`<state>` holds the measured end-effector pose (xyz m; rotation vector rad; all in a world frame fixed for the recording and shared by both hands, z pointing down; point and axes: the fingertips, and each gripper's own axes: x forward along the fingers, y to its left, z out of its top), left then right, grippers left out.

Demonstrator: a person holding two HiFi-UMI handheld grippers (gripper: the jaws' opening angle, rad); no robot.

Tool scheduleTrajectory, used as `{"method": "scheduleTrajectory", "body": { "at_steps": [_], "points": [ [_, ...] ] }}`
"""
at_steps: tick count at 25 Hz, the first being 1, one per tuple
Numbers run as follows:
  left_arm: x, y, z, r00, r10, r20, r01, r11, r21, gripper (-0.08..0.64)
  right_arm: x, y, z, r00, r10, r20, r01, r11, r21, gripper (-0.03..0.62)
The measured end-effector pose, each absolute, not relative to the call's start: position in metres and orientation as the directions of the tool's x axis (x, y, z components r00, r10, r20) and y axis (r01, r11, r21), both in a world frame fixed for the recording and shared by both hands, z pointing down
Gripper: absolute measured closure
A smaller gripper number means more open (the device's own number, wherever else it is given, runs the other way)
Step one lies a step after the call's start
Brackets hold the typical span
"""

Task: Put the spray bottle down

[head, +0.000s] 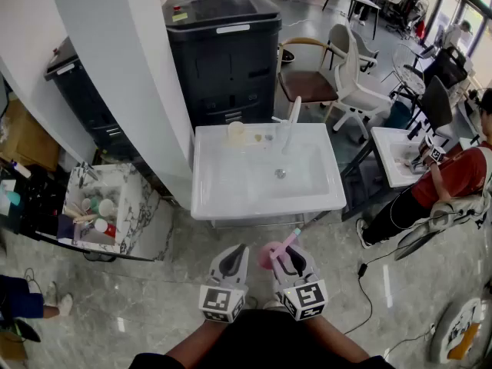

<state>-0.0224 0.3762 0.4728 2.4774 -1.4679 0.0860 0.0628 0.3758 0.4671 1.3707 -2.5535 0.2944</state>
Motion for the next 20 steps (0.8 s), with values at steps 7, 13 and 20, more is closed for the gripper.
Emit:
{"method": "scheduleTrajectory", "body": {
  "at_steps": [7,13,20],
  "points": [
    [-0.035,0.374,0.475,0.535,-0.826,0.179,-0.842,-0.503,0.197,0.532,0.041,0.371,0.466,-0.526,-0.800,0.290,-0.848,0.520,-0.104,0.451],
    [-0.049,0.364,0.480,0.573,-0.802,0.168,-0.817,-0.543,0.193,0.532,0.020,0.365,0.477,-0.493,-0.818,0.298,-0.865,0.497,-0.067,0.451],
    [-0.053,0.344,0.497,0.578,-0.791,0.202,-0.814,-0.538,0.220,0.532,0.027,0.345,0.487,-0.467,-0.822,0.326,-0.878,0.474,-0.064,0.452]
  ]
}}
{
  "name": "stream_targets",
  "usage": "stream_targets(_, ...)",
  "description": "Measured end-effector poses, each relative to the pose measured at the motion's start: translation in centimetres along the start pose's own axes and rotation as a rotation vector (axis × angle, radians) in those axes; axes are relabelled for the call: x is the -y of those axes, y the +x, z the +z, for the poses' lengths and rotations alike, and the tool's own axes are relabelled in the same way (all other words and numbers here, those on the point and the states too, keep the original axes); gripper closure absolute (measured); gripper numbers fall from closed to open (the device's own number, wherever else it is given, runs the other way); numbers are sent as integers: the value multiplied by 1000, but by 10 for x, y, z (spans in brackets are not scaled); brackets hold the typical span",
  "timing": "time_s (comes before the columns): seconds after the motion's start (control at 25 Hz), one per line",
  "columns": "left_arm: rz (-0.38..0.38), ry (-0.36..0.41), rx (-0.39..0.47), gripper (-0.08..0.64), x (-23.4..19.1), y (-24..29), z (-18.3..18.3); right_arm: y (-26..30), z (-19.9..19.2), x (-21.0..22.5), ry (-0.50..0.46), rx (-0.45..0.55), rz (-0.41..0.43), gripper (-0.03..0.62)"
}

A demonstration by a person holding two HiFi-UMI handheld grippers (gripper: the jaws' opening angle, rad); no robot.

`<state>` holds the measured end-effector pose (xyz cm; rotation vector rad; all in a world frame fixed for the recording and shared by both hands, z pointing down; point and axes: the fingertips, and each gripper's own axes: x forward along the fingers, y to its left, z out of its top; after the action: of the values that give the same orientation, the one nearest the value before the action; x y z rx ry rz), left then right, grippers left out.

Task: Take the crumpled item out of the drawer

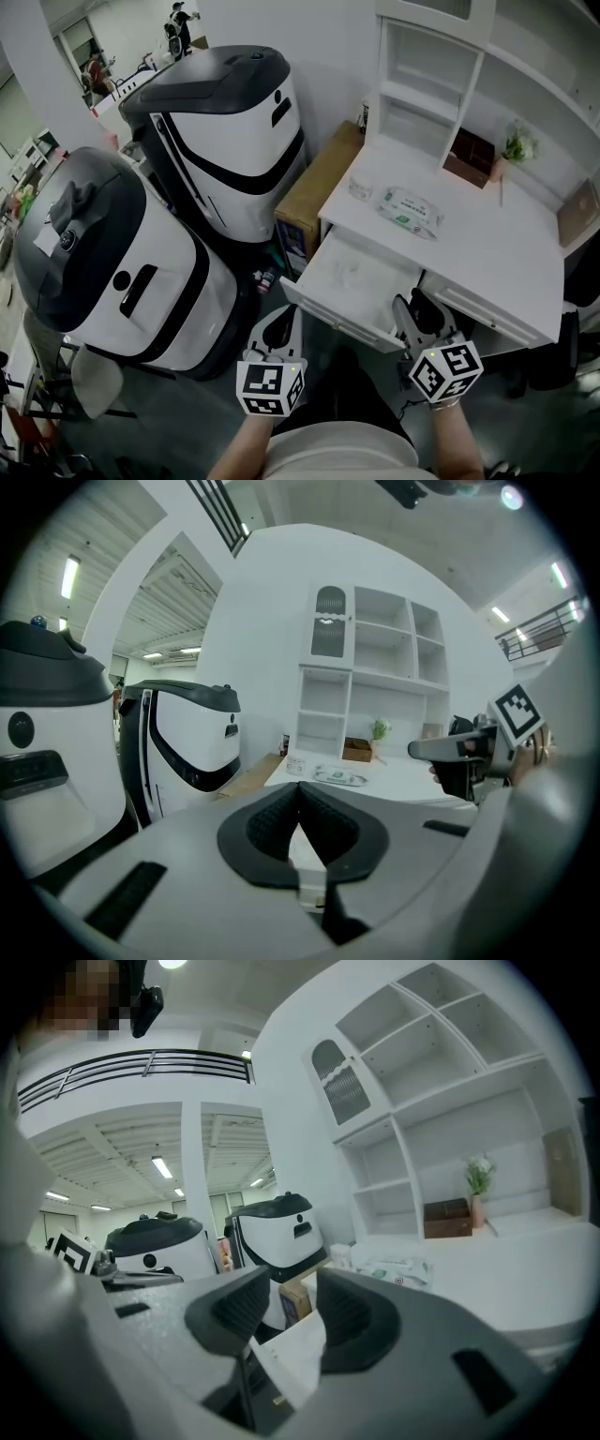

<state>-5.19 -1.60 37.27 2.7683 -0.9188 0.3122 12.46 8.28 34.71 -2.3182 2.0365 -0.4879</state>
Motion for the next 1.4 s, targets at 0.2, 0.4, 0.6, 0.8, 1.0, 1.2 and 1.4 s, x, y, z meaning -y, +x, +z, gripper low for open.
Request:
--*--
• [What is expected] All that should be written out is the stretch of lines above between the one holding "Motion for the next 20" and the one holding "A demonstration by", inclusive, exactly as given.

• [Answer space]
Motion for the next 20 steps (0.8 s), with values at steps 7, 13 and 20, more is closed for the gripper.
Emit:
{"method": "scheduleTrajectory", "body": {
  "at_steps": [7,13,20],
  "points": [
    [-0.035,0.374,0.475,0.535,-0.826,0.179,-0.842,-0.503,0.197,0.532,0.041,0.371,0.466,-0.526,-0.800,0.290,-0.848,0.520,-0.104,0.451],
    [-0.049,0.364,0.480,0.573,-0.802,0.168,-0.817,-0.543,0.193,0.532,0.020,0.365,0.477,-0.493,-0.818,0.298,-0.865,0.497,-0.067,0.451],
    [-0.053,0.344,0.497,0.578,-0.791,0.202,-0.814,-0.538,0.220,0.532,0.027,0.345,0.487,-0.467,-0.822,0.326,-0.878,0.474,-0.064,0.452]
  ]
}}
{
  "name": "stream_targets",
  "usage": "stream_targets(_, ...)",
  "description": "Measured end-effector poses, each relative to the pose measured at the motion's start: translation in centimetres along the start pose's own axes and rotation as a rotation vector (axis × angle, radians) in those axes; axes are relabelled for the call: x is the -y of those axes, y the +x, z the +z, for the poses' lengths and rotations alike, and the tool's own axes are relabelled in the same way (all other words and numbers here, those on the point and the states too, keep the original axes); gripper closure absolute (measured); gripper numbers fall from closed to open (the device's own number, wherever else it is given, runs the other way); numbers are sent as integers: the value multiplied by 1000, but by 10 for x, y, z (spans in brackets are not scaled); brackets hold the typical span",
  "timing": "time_s (comes before the columns): seconds after the motion's start (control at 25 Hz), one per line",
  "columns": "left_arm: rz (-0.38..0.38), ry (-0.36..0.41), rx (-0.39..0.47), gripper (-0.08..0.64), x (-23.4..19.1), y (-24..29), z (-18.3..18.3); right_arm: y (-26..30), z (-19.9..19.2), x (-21.0..22.5), ry (-0.50..0.46), rx (-0.45..0.55), rz (-0.41..0.43), gripper (-0.03..0.62)"
}

A demonstration by a person holding two HiFi-UMI handheld grippers (gripper: the jaws' opening angle, rad); no robot.

The exercise has now been completed.